**PROBLEM DESCRIPTION**
Copy exactly the lines from the start of the data below through the one that carries "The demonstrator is", and only those.

**MATERIAL PROVIDED**
####################
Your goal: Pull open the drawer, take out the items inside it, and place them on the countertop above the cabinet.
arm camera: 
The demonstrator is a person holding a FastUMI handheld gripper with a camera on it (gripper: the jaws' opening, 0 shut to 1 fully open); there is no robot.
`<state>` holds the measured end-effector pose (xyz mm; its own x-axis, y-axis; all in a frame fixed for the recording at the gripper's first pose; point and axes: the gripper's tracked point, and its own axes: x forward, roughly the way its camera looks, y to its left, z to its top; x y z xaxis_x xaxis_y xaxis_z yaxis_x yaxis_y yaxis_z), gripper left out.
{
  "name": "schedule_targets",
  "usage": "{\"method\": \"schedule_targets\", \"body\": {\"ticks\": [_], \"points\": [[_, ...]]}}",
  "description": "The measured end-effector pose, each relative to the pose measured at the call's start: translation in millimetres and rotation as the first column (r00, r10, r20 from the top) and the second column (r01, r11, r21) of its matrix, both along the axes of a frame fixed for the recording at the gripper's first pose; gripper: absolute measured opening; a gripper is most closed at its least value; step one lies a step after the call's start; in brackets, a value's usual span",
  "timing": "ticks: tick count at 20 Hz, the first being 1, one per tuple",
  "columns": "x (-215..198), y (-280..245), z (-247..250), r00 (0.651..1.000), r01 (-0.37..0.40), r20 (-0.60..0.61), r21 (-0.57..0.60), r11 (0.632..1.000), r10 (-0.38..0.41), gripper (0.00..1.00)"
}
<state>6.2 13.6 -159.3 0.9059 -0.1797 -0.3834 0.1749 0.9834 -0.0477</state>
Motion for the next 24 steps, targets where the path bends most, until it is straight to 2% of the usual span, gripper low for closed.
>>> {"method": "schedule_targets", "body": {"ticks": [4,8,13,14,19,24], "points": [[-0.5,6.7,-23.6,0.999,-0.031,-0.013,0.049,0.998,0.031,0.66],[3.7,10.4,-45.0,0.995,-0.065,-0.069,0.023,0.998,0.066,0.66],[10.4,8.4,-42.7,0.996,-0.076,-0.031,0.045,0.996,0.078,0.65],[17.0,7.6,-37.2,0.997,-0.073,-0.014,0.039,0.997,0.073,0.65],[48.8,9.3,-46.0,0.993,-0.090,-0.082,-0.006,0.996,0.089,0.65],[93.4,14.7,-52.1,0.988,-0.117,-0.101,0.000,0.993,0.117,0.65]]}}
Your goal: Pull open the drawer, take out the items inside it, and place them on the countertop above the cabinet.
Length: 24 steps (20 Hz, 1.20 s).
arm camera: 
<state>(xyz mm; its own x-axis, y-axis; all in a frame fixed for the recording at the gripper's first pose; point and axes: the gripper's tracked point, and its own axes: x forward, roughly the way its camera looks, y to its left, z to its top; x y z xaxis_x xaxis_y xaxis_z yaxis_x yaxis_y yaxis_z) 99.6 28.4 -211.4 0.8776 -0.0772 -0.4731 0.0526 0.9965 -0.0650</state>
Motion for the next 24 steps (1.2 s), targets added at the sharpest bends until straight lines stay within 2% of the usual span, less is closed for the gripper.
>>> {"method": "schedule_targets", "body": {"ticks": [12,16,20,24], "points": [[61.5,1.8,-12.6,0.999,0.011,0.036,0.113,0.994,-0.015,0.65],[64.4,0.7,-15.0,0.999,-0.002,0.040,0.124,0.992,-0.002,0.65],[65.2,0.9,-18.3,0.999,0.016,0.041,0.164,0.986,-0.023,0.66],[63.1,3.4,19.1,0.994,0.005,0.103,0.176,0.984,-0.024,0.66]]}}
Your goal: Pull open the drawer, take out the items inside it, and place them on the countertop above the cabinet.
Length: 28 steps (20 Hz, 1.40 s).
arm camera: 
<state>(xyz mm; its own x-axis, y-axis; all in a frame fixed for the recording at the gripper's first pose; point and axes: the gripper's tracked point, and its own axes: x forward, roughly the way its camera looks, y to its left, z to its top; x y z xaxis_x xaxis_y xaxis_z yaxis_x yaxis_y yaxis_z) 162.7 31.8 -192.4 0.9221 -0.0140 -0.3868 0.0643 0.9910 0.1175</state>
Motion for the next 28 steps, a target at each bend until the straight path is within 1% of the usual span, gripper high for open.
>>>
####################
**ANSWER AREA**
Your goal: Pull open the drawer, take out the items inside it, and place them on the countertop above the cabinet.
arm camera: 
The demonstrator is a person holding a FastUMI handheld gripper with a camera on it (gripper: the jaws' opening, 0 shut to 1 fully open); there is no robot.

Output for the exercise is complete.